🤖 AI Summary
Existing LLM self-training methods suffer from insufficient sampling of difficult queries, leading to inadequate learning on complex tasks. To address this, we propose DAST, a difficulty-aware self-training framework that introduces a novel sampling-based dynamic difficulty estimation mechanism. DAST integrates difficulty-weighted data augmentation with synergistic supervised fine-tuning (SFT) and direct preference optimization (DPO), overcoming the limitations of uniform sampling in conventional approaches. By precisely identifying challenging samples and reinforcing both their generation and preference learning, DAST significantly improves model performance and generalization on demanding tasks such as mathematical reasoning. Extensive experiments demonstrate consistent and substantial gains across multiple benchmarks, validating the critical benefit of difficulty-aware strategies in LLM self-training.
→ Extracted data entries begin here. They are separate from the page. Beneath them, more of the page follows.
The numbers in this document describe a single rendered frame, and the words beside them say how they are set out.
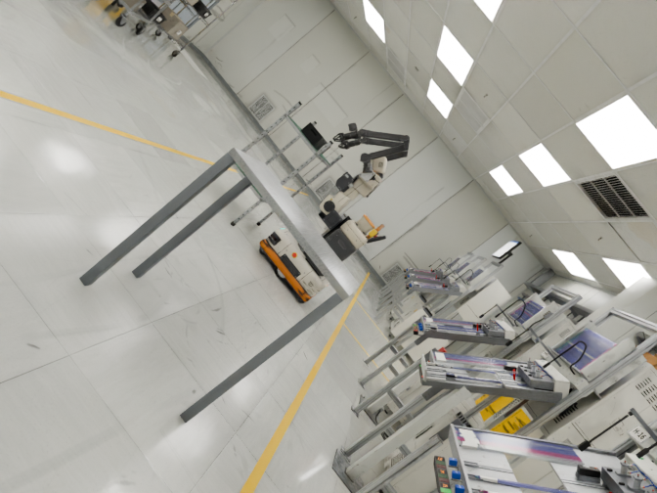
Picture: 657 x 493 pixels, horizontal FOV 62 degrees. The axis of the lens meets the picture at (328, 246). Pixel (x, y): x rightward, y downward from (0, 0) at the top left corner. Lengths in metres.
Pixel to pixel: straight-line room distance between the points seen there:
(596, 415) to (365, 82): 9.92
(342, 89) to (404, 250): 3.80
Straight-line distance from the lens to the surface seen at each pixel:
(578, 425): 3.58
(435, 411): 3.15
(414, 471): 3.55
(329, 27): 12.87
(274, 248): 4.76
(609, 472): 2.43
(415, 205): 12.05
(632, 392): 3.62
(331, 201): 4.87
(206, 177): 2.11
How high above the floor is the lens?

Our work establishes a new paradigm for efficient and robust autonomous model evolution.
📝 Abstract
Present Large Language Models (LLM) self-training methods always under-sample on challenging queries, leading to inadequate learning on difficult problems which limits LLMs' ability. Therefore, this work proposes a difficulty-aware self-training (DAST) framework that focuses on improving both the quantity and quality of self-generated responses on challenging queries during self-training. DAST is specified in three components: 1) sampling-based difficulty level estimation, 2) difficulty-aware data augmentation, and 3) the self-training algorithm using SFT and DPO respectively. Experiments on mathematical tasks demonstrate the effectiveness and generalization of DAST, highlighting the critical role of difficulty-aware strategies in advancing LLM self-training.